Exercise aim: Give back exactly the stretch of data below from the line holding "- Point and" through the line holding "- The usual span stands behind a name", both ends included, and leave the remaining lines out.

Dataset section:
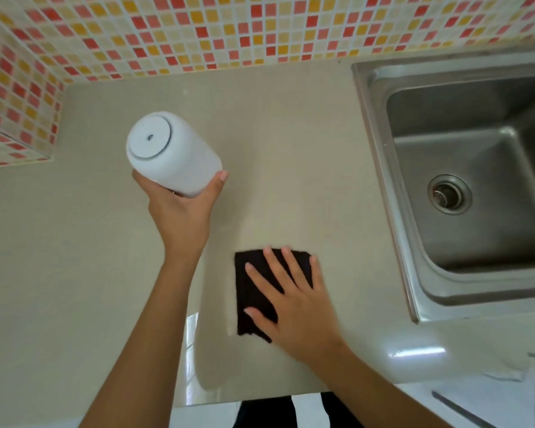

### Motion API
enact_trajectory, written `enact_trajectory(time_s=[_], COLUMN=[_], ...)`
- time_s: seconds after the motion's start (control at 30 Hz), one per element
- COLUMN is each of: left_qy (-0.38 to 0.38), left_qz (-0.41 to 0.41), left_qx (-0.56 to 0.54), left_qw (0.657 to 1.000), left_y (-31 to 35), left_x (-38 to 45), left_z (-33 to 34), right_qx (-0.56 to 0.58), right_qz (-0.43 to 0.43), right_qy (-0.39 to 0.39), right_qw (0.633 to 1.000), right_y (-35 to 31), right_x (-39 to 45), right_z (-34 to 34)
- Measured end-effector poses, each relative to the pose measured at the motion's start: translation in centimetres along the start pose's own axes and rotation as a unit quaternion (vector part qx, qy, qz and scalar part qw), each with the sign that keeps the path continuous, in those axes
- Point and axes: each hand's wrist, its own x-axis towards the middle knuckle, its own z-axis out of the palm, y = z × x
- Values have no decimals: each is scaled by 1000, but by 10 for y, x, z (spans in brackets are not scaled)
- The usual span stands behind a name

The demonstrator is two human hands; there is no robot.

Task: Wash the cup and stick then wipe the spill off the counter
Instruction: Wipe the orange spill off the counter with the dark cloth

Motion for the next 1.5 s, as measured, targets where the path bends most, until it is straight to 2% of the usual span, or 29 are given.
enact_trajectory(time_s=[0.1,0.2,0.27,0.37,0.5,0.7,0.83,1.03,1.2,1.33,1.4,1.5], left_qy=[-11,-23,-33,-47,-68,-100,-121,-144,-156,-175,-163,-65], left_qz=[-7,-21,-32,-43,-52,-68,-68,-68,-79,-53,-54,-77], left_qx=[6,8,8,8,14,32,43,42,47,46,38,27], left_qw=[1000,999,999,998,996,992,989,986,983,982,984,995], left_y=[1,0,-1,-3,-4,-8,-10,-12,-15,-15,-15,-11], left_x=[-1,-8,-13,-20,-27,-31,-34,-40,-43,-43,-54,-98], left_z=[6,10,12,15,23,38,46,53,49,43,38,26], right_qx=[-9,-27,-37,-46,-41,85,108,131,153,159,174,202], right_qz=[19,112,159,180,189,202,205,227,249,254,250,246], right_qy=[30,61,59,53,103,187,238,256,243,233,235,227], right_qw=[999,991,985,981,976,957,943,930,925,925,923,920], right_y=[30,80,115,146,145,141,148,155,152,151,152,151], right_x=[34,92,119,137,134,119,103,78,69,70,69,69], right_z=[-5,-17,-31,-44,-41,-50,-71,-79,-80,-85,-86,-86])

Answer area:
- Point and axes: each hand's wrist, its own x-axis towards the middle knuckle, its own z-axis out of the palm, y = z × x
- Values have no decimals: each is scaled by 1000, but by 10 for y, x, z (spans in brackets are not scaled)
- The usual span stands behind a name

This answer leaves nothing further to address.